• _Your assignment_
Copy each line of the entries beneath that contains the word "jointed".

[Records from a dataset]
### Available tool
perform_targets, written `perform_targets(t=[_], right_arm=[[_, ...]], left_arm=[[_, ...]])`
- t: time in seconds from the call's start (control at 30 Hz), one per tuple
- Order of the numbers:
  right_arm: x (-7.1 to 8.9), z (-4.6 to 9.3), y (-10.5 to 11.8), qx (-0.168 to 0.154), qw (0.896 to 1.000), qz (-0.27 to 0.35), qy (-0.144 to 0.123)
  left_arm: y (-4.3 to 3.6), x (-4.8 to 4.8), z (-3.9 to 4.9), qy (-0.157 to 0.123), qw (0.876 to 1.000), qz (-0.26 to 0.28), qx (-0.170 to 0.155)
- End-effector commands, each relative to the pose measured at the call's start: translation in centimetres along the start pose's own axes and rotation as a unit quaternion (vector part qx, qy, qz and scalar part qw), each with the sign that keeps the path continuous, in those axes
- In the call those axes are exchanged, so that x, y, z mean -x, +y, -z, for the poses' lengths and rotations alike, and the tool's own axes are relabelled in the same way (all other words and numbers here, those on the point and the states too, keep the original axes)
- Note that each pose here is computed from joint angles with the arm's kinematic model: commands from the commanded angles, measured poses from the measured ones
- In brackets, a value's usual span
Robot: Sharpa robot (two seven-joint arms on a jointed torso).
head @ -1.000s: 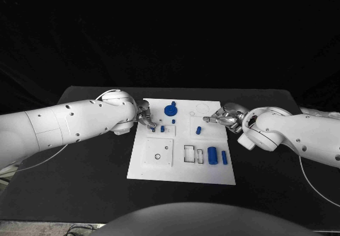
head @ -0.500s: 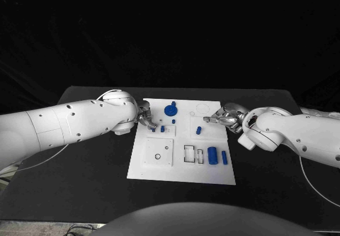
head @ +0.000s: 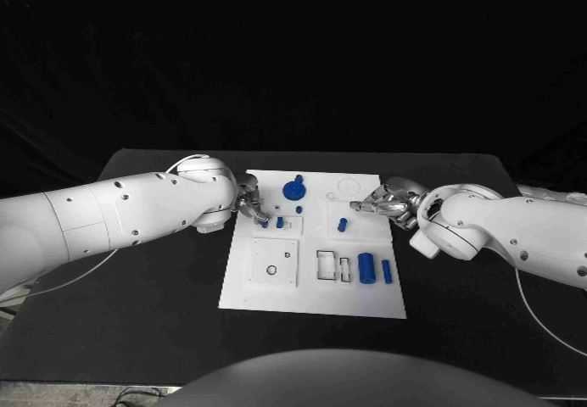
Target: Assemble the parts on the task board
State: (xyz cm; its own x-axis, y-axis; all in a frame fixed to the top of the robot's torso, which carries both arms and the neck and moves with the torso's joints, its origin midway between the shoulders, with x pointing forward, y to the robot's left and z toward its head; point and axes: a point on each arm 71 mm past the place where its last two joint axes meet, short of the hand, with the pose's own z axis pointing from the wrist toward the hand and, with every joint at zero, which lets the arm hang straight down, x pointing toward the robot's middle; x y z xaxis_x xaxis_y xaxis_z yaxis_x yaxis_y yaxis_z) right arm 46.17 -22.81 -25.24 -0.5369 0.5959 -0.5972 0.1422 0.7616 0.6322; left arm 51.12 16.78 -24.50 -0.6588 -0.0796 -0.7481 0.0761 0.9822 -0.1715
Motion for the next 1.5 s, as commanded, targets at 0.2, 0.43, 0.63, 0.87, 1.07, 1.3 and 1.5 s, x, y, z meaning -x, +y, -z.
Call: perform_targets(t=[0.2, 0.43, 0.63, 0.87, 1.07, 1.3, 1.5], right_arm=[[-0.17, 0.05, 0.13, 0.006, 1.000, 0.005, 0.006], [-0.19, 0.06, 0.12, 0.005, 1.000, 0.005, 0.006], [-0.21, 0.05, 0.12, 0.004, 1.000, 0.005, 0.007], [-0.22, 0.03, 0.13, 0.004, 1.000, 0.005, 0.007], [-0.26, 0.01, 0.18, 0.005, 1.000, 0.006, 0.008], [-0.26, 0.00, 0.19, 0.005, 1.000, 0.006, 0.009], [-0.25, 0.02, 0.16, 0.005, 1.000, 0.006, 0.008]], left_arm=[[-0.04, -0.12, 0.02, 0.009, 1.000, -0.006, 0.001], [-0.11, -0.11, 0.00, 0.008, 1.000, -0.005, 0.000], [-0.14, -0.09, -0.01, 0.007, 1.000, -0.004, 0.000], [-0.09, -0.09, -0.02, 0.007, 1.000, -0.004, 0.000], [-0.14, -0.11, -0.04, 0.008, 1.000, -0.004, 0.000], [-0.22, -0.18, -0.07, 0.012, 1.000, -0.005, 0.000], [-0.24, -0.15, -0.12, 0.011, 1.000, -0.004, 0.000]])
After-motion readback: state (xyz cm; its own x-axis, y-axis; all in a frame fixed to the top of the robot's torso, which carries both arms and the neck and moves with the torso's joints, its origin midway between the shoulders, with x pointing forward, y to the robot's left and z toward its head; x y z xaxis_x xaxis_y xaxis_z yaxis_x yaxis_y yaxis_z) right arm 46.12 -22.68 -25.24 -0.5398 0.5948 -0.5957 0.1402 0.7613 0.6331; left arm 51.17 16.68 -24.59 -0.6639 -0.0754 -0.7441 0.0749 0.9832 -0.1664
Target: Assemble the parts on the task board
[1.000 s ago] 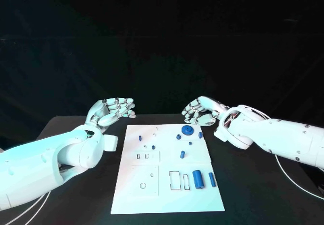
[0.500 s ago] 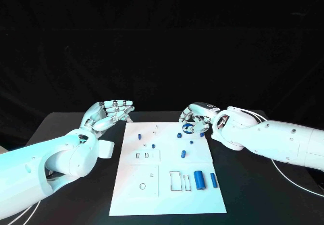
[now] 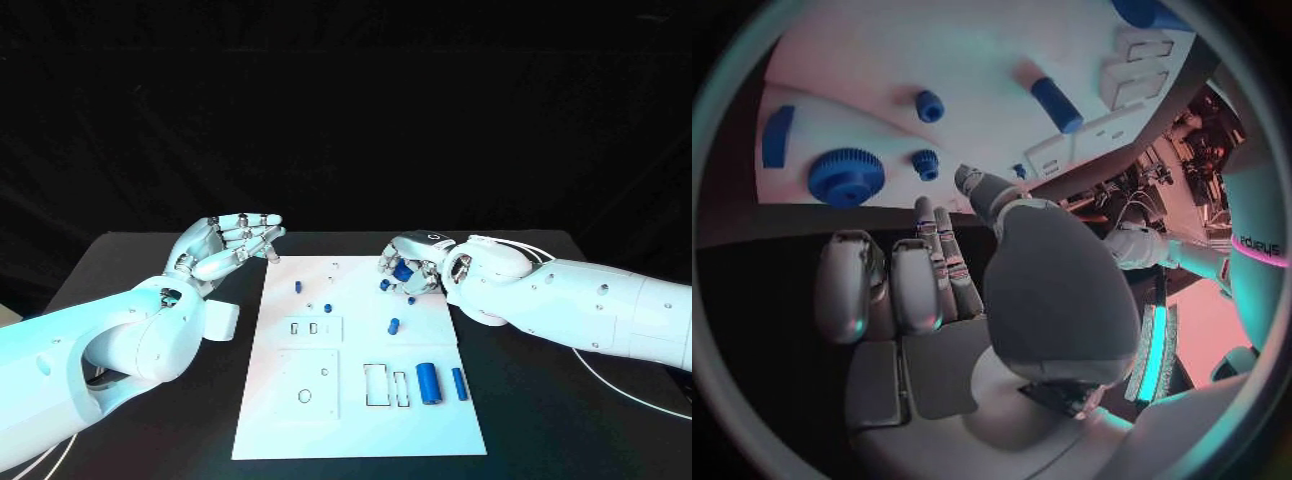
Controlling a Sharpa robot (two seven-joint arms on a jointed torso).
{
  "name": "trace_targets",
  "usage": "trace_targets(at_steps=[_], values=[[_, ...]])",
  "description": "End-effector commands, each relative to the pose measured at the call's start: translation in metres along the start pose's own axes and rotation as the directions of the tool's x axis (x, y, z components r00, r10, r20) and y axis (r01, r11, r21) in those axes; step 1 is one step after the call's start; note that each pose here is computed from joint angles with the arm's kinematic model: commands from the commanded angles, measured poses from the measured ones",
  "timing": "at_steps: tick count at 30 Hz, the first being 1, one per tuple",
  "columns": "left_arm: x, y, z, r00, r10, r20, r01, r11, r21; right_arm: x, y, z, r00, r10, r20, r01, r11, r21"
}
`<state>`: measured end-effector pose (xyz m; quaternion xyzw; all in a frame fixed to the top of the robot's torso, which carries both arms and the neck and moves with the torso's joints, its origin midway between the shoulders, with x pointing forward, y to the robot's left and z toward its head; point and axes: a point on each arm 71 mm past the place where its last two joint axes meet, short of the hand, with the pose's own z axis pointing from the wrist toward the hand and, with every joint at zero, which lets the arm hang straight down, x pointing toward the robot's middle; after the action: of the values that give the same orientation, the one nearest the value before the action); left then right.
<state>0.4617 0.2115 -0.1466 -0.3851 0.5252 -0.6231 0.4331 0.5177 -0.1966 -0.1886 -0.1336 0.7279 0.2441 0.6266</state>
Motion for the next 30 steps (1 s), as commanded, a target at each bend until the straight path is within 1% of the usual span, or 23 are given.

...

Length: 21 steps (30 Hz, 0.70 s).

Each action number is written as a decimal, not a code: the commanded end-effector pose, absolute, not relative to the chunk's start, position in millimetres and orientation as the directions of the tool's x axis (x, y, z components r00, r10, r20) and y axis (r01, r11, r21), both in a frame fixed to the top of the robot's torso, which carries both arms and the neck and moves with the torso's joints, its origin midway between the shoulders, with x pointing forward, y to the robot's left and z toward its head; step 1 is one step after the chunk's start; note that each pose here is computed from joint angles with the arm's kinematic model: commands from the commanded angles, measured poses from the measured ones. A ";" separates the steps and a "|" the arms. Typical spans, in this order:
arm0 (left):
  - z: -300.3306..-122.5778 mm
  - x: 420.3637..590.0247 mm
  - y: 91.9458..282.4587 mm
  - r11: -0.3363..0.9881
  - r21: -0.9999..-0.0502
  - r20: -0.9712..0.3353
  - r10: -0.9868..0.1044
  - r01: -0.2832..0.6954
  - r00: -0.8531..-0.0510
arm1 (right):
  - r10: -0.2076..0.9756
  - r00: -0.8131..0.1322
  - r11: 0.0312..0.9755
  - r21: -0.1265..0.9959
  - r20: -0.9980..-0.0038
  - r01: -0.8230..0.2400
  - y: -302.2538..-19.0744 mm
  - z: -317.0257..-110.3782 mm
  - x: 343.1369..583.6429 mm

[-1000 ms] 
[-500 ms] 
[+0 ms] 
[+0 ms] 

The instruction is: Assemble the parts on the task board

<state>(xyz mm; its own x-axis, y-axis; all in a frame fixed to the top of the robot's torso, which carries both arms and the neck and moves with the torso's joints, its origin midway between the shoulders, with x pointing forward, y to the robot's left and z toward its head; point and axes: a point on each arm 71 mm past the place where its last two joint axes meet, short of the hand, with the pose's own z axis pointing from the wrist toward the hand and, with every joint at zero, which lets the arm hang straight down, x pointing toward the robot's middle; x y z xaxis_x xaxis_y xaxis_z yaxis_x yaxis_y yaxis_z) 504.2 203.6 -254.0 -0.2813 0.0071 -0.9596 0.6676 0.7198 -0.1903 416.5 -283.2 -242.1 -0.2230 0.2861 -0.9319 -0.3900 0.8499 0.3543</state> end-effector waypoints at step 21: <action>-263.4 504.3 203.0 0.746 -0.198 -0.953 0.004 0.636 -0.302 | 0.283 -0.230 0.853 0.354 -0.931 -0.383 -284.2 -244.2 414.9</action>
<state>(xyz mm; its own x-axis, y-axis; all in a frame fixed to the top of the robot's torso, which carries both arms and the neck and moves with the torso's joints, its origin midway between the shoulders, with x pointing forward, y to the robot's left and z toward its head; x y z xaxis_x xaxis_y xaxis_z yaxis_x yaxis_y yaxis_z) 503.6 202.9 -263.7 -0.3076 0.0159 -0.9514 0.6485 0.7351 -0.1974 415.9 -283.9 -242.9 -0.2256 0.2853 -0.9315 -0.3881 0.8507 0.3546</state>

• _Solution for this problem_
Robot: Sharpa robot (two seven-joint arms on a jointed torso).
Controlling a Sharpa robot (two seven-joint arms on a jointed torso).

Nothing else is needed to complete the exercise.